The central role of Fcepsilon RIbeta in atopy and the linkage data presented here point to the possibility that genetic variation in Fcepsilon RIbeta or its controlling element may cause differences in the extent of IgE responses between atopic and non-atopic subjects. A search for such mutations or polymorphisms will need to take into account some carriers of atopy among the normal population and genetic heterogeneity among atopic individuals.
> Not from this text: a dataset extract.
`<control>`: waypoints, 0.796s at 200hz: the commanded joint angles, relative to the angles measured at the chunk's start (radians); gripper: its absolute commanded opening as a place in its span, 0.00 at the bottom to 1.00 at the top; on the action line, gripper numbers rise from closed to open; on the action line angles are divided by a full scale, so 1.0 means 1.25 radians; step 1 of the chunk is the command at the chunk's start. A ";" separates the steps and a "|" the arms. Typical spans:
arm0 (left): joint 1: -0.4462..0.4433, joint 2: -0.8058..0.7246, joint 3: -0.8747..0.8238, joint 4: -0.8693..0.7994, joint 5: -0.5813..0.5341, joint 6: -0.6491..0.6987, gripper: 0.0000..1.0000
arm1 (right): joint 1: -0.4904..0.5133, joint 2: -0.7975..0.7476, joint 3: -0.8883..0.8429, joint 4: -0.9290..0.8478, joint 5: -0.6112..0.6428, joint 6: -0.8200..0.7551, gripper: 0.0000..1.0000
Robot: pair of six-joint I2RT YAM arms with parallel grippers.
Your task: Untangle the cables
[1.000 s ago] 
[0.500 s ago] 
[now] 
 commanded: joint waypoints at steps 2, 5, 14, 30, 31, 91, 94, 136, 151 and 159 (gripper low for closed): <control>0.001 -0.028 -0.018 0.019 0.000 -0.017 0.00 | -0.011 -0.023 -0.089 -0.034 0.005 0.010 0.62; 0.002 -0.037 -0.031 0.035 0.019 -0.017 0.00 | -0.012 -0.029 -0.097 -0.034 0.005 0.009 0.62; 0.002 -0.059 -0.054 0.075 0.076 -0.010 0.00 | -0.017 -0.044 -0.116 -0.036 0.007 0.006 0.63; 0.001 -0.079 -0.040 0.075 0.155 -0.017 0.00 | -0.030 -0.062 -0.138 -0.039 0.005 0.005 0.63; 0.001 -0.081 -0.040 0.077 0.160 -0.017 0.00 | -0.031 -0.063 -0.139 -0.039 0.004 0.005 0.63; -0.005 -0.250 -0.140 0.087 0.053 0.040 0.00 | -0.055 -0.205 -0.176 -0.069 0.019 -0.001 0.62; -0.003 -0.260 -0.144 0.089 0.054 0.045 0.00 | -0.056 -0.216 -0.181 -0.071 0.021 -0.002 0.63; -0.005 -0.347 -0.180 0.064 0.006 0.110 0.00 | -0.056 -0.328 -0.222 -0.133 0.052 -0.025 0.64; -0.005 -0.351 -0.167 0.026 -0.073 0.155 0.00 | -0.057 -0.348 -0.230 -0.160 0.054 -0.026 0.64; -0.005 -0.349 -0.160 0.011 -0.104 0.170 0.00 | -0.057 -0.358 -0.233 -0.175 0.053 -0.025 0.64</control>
在我们的研究中,对从一个由201名受试者组成的意大利样本中招募的77对患病同胞对的Fcepsilon RIbeta基因与特应性进行了遗传连锁分析。特应性的定义为对一种或多种常见气传变应原皮肤点刺试验阳性、对一种或多种常见气传变应原RAST试验阳性以及循环总IgE升高。通过对Fcepsilon RIbeta CA和CI11 - 319 CA微卫星进行PCR扩增来进行基因型分析。所有家庭成员还采用ARMS方法检测了Ilepsilon 181突变以及Leu181/Leu183多态性。72.5%的患病同胞对共享其母系等位基因,27.5%的患病同胞对不共享。因此,观察到母系等位基因共享增加:卡方 = 8.10,p < 0.01。比较父系与母系等位基因共享情况,对于C1II - 319 CA标记观察到显著差异(卡方 = 4.32,p < 0.05)。在患病同胞对中,皮肤点刺试验阳性、RAST试验阳性以及血清总IgE升高的特应性表型也显示母系等位基因共享多于父系等位基因。在所研究的201名受试者中,17名(8.4%)Leu181呈阳性。其中10名是儿童,7名(70%)从母亲那里遗传了该变体。这7名儿童从母亲那里遗传了Leu181/Leu183且患有特应性。在这个样本中,Fcepsilon RIbeta Leu181/Leu183的母系遗传与对常见变应原的IgE反应风险增加、嗜酸性粒细胞计数升高以及皮肤点刺试验反应增强有关。因此,该变体确定了一种特应性的遗传风险因素。
Fcepsilon RIbeta在特应性中的核心作用以及此处呈现的连锁数据表明,Fcepsilon RIbeta或其调控元件的基因变异可能导致特应性和非特应性个体之间IgE反应程度的差异。寻找此类突变或多态性需要考虑正常人群中的一些特应性携带者以及特应性个体之间的遗传异质性。